Task statement: Although the data below holds other lines too, output only those from the line with "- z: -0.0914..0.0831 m" up to and including the line with "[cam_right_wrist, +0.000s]", exactly as they appear.
^^^^^^^^^^^^^^^^
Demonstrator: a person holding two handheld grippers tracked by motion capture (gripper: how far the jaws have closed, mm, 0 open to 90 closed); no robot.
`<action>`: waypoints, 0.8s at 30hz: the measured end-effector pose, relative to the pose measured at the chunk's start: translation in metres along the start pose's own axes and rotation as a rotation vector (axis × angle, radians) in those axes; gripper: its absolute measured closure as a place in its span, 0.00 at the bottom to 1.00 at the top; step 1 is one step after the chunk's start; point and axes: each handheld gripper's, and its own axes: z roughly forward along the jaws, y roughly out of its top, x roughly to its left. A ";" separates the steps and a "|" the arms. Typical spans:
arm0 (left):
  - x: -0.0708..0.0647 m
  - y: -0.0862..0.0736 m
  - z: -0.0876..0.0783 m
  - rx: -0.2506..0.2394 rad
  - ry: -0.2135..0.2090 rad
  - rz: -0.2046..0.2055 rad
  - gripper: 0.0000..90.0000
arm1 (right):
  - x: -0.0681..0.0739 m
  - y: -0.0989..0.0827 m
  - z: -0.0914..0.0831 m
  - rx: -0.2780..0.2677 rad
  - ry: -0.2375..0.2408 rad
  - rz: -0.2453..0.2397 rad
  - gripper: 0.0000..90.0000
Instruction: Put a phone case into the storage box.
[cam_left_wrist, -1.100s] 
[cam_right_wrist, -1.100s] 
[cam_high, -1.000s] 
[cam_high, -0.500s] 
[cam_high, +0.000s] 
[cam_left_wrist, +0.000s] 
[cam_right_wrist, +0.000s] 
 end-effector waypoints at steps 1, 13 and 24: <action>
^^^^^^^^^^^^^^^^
Task solution:
  - z: -0.0914..0.0831 m
  - rx: -0.2780..0.2677 rad
  - ry: -0.2375..0.2408 rad
  - rz: -0.2453..0.2397 rad
  - gripper: 0.0000..90.0000
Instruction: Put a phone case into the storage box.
[cam_left_wrist, -1.100s] 
[cam_right_wrist, -1.100s] 
[cam_high, -1.000s] 
[cam_high, -0.500s] 
[cam_high, +0.000s] 
[cam_left_wrist, +0.000s] 
[cam_right_wrist, +0.000s] 

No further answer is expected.